Work to complete:
Leaving out pictures, output exactly the lines below from the one that has "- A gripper" through the one that has "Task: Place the", and nothing else.

Data segment:
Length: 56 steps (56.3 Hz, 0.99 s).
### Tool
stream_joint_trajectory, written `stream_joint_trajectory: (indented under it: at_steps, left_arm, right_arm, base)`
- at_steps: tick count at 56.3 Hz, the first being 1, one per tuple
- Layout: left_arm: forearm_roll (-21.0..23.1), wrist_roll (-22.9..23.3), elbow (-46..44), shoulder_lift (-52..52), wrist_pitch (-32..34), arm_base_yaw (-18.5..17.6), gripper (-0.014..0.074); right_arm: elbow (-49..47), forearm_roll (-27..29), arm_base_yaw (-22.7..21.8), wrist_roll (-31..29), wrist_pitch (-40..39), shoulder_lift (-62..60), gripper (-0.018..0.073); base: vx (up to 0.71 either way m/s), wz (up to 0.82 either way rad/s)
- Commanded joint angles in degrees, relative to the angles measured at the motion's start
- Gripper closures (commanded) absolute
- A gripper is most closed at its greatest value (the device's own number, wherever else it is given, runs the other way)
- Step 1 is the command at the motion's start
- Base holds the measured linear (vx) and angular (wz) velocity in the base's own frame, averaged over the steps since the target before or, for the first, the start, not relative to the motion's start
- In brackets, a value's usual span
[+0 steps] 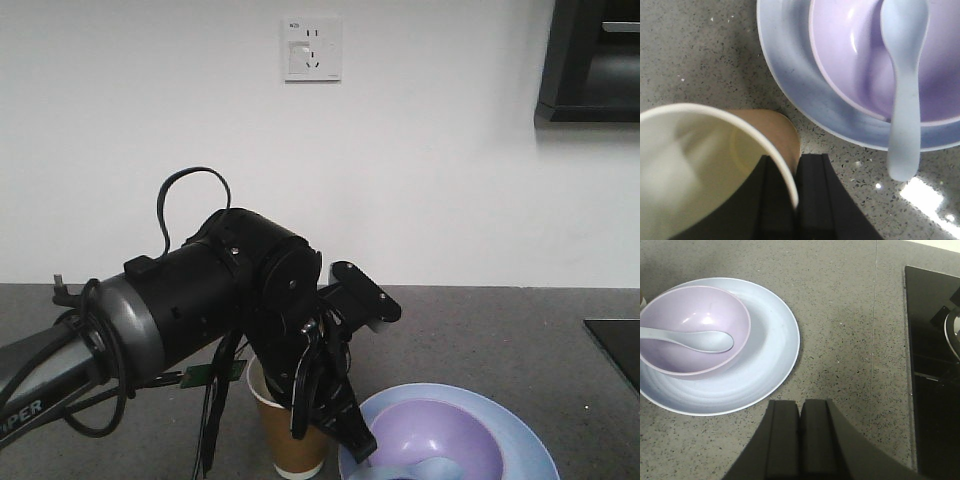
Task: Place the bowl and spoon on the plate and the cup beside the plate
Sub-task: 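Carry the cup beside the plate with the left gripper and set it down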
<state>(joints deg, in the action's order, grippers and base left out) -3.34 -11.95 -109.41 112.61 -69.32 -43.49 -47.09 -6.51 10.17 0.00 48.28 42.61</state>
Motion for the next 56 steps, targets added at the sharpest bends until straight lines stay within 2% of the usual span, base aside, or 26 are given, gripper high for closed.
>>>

Response below:
- A gripper is most closed at its greatest value (the device's own number, wherever else it is given, runs the other way)
- Step 1 is the command at the motion's start
- Base holds the measured linear (vx) and angular (wz) velocity in the base's own frame, averaged over the steps since the target before or, for the first, the start, not relative to the motion's start
- In brackets, a value's usual span
[+0 steps] 
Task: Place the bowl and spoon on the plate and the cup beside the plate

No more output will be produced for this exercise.